Exercise directions: The full listing, start to finish: write it out again exactly.
__________________________________________________
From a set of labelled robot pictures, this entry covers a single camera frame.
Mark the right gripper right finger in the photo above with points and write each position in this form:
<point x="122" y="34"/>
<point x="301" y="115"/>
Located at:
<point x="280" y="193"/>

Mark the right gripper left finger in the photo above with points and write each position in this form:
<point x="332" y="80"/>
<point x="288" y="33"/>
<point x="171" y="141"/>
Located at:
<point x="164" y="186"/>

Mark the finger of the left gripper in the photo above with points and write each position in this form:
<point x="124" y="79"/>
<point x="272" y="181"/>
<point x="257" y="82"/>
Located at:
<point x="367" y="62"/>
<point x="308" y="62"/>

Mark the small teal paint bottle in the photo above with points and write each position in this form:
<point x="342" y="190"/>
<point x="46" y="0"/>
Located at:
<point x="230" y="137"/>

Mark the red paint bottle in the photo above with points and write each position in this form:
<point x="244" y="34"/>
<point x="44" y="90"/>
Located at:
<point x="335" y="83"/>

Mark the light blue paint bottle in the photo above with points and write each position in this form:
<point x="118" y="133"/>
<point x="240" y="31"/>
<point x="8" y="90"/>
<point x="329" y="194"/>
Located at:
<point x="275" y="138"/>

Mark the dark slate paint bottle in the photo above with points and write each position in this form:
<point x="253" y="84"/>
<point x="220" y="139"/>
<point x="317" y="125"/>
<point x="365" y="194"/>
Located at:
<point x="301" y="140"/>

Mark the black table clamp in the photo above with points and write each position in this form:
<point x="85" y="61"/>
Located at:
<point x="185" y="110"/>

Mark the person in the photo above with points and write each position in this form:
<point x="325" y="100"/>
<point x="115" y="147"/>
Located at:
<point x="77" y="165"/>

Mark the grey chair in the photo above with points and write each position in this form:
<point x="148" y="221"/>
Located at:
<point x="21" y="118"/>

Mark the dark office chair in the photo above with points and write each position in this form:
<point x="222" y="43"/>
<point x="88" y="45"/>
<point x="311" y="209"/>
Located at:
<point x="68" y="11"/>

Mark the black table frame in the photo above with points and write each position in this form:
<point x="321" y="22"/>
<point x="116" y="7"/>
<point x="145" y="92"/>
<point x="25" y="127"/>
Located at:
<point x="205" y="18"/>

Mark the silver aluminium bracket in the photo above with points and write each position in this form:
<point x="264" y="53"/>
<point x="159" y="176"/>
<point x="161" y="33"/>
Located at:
__________________________________________________
Solution for this exercise:
From a set of labelled robot pictures, this entry covers a single camera frame.
Mark the right gripper right finger in the photo above with points and write each position in this form:
<point x="122" y="34"/>
<point x="301" y="115"/>
Located at:
<point x="280" y="193"/>

Mark the right gripper left finger in the photo above with points and write each position in this form:
<point x="332" y="80"/>
<point x="288" y="33"/>
<point x="171" y="141"/>
Located at:
<point x="164" y="186"/>

Mark the finger of the left gripper in the photo above with points and write each position in this form:
<point x="124" y="79"/>
<point x="272" y="181"/>
<point x="257" y="82"/>
Located at:
<point x="367" y="62"/>
<point x="308" y="62"/>

Mark the small teal paint bottle in the photo above with points and write each position in this form:
<point x="342" y="190"/>
<point x="46" y="0"/>
Located at:
<point x="230" y="137"/>

Mark the red paint bottle in the photo above with points and write each position in this form:
<point x="244" y="34"/>
<point x="44" y="90"/>
Located at:
<point x="335" y="83"/>

Mark the light blue paint bottle in the photo above with points and write each position in this form:
<point x="118" y="133"/>
<point x="240" y="31"/>
<point x="8" y="90"/>
<point x="329" y="194"/>
Located at:
<point x="275" y="138"/>

Mark the dark slate paint bottle in the photo above with points and write each position in this form:
<point x="253" y="84"/>
<point x="220" y="139"/>
<point x="317" y="125"/>
<point x="365" y="194"/>
Located at:
<point x="301" y="140"/>

Mark the black table clamp in the photo above with points and write each position in this form:
<point x="85" y="61"/>
Located at:
<point x="185" y="110"/>

Mark the person in the photo above with points and write each position in this form:
<point x="325" y="100"/>
<point x="115" y="147"/>
Located at:
<point x="77" y="165"/>

Mark the grey chair in the photo above with points and write each position in this form:
<point x="148" y="221"/>
Located at:
<point x="21" y="118"/>

Mark the dark office chair in the photo above with points and write each position in this form:
<point x="222" y="43"/>
<point x="88" y="45"/>
<point x="311" y="209"/>
Located at:
<point x="68" y="11"/>

Mark the black table frame in the photo above with points and write each position in this form:
<point x="321" y="22"/>
<point x="116" y="7"/>
<point x="145" y="92"/>
<point x="25" y="127"/>
Located at:
<point x="205" y="18"/>

Mark the silver aluminium bracket in the photo above with points and write each position in this form:
<point x="264" y="53"/>
<point x="159" y="176"/>
<point x="161" y="33"/>
Located at:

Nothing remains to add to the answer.